> MATERIAL FOR THIS EXERCISE
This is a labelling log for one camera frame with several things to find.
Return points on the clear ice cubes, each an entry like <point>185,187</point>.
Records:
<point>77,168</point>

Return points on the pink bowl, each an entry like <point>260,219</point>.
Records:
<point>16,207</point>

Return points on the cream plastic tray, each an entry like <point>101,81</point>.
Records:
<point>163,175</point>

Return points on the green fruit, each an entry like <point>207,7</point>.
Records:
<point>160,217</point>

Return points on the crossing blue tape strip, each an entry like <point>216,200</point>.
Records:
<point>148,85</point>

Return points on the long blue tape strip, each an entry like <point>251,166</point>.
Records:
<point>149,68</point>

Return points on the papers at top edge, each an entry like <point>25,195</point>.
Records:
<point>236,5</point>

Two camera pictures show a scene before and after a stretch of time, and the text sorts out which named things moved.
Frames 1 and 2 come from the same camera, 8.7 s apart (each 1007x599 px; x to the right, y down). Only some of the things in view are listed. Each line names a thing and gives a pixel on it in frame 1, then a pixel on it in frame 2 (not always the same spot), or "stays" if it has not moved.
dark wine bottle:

...

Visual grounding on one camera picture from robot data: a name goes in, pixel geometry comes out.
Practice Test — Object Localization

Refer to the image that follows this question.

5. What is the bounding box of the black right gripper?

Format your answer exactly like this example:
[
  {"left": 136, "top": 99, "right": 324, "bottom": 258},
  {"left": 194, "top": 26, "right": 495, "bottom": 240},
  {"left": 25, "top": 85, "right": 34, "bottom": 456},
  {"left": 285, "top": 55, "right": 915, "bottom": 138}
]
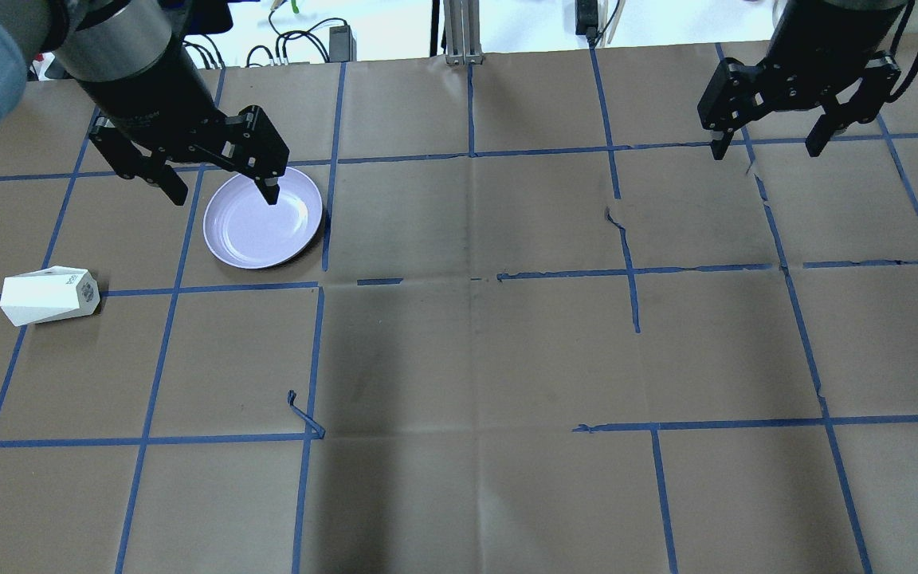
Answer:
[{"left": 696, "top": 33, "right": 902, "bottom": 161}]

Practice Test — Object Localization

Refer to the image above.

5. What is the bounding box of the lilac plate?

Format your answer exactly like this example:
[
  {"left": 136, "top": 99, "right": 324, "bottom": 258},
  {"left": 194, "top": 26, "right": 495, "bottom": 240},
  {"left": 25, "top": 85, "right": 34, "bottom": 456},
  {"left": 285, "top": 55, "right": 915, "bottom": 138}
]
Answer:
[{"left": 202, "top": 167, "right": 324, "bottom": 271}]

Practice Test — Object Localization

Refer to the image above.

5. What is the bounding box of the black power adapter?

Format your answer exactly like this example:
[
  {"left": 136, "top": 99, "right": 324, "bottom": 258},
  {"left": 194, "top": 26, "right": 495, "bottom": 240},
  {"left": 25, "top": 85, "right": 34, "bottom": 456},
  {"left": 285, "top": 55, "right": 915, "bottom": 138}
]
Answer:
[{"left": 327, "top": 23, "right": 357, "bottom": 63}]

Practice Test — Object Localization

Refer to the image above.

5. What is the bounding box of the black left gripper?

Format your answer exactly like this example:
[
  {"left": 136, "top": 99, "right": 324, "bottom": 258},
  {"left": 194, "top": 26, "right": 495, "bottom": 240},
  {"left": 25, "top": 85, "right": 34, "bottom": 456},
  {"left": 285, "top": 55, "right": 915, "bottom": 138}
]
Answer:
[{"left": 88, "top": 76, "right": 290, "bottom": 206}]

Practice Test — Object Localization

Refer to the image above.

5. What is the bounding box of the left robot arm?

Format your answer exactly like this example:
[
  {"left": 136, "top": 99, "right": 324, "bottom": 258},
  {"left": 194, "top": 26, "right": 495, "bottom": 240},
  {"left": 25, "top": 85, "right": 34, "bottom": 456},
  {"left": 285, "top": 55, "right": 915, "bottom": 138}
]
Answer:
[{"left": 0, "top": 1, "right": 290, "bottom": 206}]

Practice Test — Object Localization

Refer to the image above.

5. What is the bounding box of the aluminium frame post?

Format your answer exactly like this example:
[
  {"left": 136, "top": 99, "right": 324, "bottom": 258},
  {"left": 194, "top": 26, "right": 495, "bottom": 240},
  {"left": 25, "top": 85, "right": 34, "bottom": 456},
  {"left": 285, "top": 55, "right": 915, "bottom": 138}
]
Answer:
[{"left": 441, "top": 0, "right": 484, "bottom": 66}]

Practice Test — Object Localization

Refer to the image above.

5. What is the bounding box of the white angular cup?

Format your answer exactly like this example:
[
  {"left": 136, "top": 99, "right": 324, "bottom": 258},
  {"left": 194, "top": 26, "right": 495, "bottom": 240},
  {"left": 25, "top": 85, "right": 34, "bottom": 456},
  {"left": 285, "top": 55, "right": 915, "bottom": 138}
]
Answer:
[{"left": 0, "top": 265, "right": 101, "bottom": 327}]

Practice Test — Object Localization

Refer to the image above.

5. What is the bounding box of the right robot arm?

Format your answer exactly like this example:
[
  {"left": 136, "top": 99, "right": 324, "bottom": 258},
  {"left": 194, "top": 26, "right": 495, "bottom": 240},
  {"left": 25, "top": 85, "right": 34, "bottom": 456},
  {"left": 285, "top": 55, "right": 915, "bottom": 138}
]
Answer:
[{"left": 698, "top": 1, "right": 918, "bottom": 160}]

* * *

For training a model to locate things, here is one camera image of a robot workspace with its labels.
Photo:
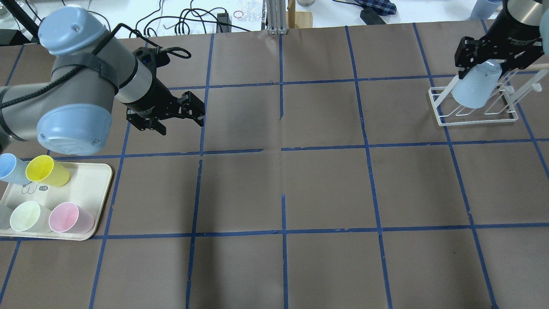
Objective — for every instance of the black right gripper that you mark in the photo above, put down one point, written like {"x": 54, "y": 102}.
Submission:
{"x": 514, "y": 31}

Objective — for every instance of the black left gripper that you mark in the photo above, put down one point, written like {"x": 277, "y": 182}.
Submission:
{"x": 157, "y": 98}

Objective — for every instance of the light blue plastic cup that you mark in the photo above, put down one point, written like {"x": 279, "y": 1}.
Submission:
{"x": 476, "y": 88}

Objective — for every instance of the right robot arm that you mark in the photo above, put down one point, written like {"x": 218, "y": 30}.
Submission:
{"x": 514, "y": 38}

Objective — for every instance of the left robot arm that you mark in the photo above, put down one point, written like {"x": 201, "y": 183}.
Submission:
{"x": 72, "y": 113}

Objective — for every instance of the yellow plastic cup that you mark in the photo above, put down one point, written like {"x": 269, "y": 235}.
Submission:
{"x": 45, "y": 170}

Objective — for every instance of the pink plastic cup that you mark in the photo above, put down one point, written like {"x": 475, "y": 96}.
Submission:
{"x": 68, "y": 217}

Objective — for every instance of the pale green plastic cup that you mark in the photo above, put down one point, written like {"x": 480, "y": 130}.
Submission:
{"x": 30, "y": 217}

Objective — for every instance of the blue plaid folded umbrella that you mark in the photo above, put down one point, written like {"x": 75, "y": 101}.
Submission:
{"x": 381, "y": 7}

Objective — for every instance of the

> ABOUT THIS TASK
Output exactly one stretch of the listing: from the line containing "This is a labelling" through the line containing "Return points on the pink", both end lines included.

> EXERCISE OUTPUT
This is a labelling log for one camera frame with several things to find.
Return points on the clear ice cubes, each an entry like <point>185,187</point>.
Records:
<point>77,168</point>

Return points on the pink bowl, each an entry like <point>260,219</point>.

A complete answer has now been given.